_Data provided_
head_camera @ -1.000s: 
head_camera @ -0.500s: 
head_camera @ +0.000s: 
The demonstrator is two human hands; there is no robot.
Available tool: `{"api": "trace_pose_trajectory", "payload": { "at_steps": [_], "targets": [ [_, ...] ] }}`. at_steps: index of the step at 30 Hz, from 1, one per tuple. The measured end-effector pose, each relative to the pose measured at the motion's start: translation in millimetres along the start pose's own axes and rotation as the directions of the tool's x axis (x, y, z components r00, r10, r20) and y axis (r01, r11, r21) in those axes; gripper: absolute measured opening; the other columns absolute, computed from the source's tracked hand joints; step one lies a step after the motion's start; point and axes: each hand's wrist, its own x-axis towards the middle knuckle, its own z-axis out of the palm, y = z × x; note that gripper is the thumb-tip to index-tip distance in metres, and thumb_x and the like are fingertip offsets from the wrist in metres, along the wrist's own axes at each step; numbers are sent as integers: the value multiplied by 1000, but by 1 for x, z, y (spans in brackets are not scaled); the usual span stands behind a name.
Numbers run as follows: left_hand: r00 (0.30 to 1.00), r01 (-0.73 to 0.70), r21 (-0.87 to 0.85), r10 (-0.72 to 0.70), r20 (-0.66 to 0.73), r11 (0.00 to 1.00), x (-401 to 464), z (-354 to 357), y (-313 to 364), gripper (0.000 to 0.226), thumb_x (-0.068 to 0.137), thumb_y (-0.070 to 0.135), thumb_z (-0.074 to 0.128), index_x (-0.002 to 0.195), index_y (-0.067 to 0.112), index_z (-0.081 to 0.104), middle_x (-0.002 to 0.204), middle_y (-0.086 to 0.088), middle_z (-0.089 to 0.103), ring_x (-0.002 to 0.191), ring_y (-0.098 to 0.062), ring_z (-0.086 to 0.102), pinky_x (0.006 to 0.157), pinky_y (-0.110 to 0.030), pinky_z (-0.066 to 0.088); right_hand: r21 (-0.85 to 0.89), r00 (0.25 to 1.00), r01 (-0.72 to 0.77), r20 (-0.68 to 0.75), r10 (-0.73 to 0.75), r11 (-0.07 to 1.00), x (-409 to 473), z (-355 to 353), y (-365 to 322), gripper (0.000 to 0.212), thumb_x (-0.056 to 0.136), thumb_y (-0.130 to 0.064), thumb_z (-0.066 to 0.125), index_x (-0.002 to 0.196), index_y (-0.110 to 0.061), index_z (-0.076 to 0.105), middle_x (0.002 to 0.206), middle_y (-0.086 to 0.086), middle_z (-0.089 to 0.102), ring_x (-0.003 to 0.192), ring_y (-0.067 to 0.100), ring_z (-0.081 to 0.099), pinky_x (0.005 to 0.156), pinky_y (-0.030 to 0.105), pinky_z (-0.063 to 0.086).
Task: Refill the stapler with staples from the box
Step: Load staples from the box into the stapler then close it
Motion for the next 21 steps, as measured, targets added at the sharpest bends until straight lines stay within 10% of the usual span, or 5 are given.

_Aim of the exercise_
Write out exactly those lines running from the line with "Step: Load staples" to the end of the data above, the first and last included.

_Exercise result_
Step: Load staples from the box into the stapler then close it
Motion for the next 21 steps, as measured, targets added at the sharpest bends until straight lines stay within 10% of the usual span, or 5 are given.

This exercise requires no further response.